Transcribe all the data below exactly, leaving its pictures out.

----

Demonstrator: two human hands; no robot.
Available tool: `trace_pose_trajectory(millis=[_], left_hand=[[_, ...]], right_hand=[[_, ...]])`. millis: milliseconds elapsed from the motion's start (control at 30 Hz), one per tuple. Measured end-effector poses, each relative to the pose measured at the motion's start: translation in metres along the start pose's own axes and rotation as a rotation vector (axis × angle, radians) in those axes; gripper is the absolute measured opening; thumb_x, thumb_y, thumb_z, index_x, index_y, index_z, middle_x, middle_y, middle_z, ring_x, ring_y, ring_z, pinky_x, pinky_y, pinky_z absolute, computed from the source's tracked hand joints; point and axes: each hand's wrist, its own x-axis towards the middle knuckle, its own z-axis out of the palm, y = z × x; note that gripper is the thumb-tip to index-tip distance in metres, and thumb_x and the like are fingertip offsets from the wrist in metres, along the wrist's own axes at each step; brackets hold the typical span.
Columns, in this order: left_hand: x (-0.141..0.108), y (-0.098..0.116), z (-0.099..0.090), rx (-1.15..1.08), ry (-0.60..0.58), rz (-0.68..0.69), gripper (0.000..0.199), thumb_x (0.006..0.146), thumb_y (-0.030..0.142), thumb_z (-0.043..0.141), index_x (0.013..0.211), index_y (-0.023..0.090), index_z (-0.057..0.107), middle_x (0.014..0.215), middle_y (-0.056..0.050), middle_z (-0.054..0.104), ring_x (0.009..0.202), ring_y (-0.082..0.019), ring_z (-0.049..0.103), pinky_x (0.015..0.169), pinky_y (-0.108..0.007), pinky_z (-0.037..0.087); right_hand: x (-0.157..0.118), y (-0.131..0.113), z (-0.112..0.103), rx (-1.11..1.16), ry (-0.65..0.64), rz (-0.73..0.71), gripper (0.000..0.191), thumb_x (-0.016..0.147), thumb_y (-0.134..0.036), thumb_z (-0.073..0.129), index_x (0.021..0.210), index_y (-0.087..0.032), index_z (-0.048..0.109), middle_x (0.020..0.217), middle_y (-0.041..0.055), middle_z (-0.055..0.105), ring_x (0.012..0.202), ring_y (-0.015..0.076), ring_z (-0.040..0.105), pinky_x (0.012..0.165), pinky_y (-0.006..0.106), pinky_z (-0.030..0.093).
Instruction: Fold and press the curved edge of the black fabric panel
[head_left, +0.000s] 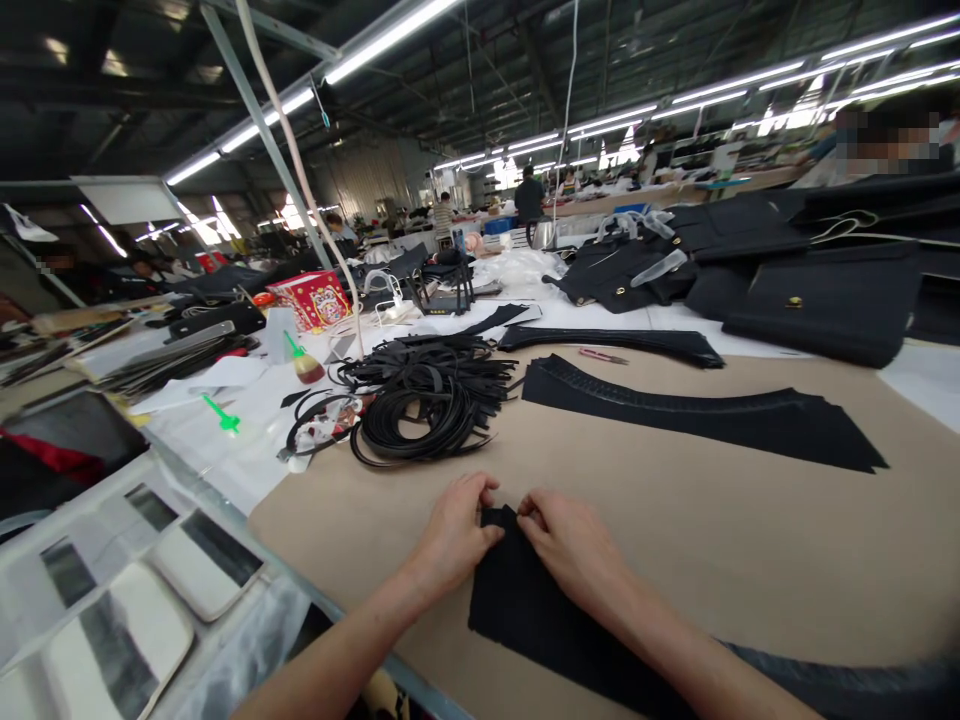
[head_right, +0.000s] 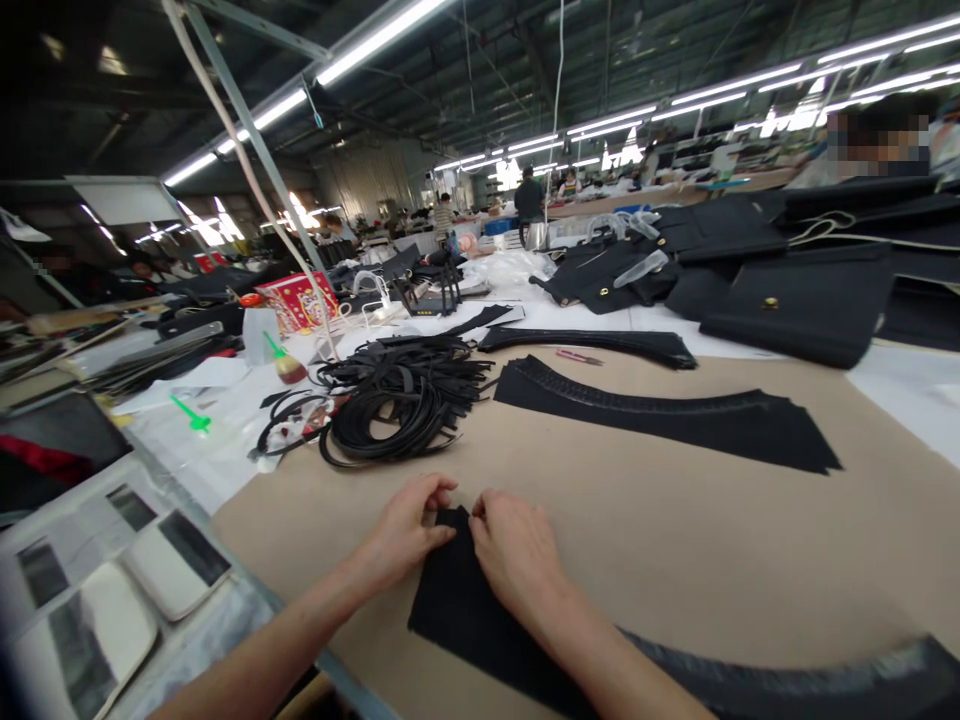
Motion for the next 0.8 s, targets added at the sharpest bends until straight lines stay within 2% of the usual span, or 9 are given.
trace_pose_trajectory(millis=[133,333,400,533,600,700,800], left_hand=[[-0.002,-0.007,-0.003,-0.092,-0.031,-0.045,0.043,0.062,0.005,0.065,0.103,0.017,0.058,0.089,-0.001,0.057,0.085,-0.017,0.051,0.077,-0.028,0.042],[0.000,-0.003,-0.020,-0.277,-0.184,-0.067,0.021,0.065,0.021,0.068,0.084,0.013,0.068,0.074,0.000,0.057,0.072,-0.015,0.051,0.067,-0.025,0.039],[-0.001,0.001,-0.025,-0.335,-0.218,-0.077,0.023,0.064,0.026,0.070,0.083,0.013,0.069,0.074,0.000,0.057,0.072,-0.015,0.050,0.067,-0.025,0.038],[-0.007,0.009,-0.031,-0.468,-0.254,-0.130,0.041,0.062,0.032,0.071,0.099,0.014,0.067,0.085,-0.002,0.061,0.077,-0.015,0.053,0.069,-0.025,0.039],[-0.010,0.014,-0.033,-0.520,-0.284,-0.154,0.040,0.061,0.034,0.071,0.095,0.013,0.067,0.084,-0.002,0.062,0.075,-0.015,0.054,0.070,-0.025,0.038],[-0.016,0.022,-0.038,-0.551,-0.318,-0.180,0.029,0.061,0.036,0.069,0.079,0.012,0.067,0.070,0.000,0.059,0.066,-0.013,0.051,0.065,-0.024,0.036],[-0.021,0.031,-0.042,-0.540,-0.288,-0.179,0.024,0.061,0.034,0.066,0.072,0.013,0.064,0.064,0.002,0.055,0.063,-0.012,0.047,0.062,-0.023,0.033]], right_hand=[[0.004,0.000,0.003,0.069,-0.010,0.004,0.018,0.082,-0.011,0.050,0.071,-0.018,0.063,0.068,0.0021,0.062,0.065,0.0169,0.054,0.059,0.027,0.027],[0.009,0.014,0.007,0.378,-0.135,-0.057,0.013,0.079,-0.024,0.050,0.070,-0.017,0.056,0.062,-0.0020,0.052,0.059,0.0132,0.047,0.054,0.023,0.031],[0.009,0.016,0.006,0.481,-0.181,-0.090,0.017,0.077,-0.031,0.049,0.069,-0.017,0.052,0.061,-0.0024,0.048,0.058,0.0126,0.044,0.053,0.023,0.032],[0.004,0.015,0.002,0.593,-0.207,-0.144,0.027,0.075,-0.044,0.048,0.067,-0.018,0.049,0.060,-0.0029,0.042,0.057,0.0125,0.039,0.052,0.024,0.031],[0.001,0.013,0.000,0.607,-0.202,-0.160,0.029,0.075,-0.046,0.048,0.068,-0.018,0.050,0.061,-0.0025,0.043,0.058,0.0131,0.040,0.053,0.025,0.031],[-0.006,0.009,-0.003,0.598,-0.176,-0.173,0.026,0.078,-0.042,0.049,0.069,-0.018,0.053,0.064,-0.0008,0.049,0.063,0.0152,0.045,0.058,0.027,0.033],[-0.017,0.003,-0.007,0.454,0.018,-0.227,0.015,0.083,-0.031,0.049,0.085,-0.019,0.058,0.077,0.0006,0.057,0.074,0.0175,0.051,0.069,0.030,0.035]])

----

## Written response
Demonstrator: two human hands; no robot.
Available tool: `trace_pose_trajectory(millis=[_], left_hand=[[_, ...]], right_hand=[[_, ...]])`. millis: milliseconds elapsed from the motion's start (control at 30 Hz), one per tuple. Measured end-effector poses, each relative to the pose measured at the motion's start: translation in metres along the start pose's own axes and rotation as a rotation vector (axis × angle, radians) in those axes; gripper is the absolute measured opening; thumb_x, thumb_y, thumb_z, index_x, index_y, index_z, middle_x, middle_y, middle_z, ring_x, ring_y, ring_z, pinky_x, pinky_y, pinky_z absolute, computed from the source's tracked hand joints; point and axes: each hand's wrist, its own x-axis towards the middle knuckle, its own z-axis out of the palm, y = z × x; note that gripper is the thumb-tip to index-tip distance in metres, and thumb_x and the like are fingertip offsets from the wrist in metres, along the wrist's own axes at each step; brackets hold the typical span.
Columns, in this order: left_hand: x (-0.141..0.108), y (-0.098..0.116), z (-0.099..0.090), rx (-1.15..1.08), ry (-0.60..0.58), rz (-0.68..0.69), gripper (0.000..0.199), thumb_x (0.006..0.146), thumb_y (-0.030..0.142), thumb_z (-0.043..0.141), index_x (0.013..0.211), index_y (-0.023..0.090), index_z (-0.057..0.107), middle_x (0.014..0.215), middle_y (-0.056..0.050), middle_z (-0.054..0.104), ring_x (0.009..0.202), ring_y (-0.082..0.019), ring_z (-0.049..0.103), pinky_x (0.015..0.169), pinky_y (-0.108..0.007), pinky_z (-0.037..0.087); right_hand: x (-0.157..0.118), y (-0.131..0.113), z (-0.112..0.103), rx (-1.11..1.16), ry (-0.65..0.64), rz (-0.73..0.71), gripper (0.000..0.191), thumb_x (-0.016..0.147), thumb_y (-0.134..0.036), thumb_z (-0.073..0.129), index_x (0.021..0.210), index_y (-0.087..0.032), index_z (-0.048..0.109), middle_x (0.020..0.217), middle_y (-0.041..0.055), middle_z (-0.055..0.105), ring_x (0.012..0.202), ring_y (-0.015..0.076), ring_z (-0.040..0.105), pinky_x (0.012..0.165), pinky_y (-0.006..0.106), pinky_z (-0.030..0.093).
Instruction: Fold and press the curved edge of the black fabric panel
[head_left, +0.000s] 
[head_right, +0.000s] 
Motion for the next 0.8 s, targets added at the sharpest bends until straight lines stay within 2% of the usual span, or 9 are given.
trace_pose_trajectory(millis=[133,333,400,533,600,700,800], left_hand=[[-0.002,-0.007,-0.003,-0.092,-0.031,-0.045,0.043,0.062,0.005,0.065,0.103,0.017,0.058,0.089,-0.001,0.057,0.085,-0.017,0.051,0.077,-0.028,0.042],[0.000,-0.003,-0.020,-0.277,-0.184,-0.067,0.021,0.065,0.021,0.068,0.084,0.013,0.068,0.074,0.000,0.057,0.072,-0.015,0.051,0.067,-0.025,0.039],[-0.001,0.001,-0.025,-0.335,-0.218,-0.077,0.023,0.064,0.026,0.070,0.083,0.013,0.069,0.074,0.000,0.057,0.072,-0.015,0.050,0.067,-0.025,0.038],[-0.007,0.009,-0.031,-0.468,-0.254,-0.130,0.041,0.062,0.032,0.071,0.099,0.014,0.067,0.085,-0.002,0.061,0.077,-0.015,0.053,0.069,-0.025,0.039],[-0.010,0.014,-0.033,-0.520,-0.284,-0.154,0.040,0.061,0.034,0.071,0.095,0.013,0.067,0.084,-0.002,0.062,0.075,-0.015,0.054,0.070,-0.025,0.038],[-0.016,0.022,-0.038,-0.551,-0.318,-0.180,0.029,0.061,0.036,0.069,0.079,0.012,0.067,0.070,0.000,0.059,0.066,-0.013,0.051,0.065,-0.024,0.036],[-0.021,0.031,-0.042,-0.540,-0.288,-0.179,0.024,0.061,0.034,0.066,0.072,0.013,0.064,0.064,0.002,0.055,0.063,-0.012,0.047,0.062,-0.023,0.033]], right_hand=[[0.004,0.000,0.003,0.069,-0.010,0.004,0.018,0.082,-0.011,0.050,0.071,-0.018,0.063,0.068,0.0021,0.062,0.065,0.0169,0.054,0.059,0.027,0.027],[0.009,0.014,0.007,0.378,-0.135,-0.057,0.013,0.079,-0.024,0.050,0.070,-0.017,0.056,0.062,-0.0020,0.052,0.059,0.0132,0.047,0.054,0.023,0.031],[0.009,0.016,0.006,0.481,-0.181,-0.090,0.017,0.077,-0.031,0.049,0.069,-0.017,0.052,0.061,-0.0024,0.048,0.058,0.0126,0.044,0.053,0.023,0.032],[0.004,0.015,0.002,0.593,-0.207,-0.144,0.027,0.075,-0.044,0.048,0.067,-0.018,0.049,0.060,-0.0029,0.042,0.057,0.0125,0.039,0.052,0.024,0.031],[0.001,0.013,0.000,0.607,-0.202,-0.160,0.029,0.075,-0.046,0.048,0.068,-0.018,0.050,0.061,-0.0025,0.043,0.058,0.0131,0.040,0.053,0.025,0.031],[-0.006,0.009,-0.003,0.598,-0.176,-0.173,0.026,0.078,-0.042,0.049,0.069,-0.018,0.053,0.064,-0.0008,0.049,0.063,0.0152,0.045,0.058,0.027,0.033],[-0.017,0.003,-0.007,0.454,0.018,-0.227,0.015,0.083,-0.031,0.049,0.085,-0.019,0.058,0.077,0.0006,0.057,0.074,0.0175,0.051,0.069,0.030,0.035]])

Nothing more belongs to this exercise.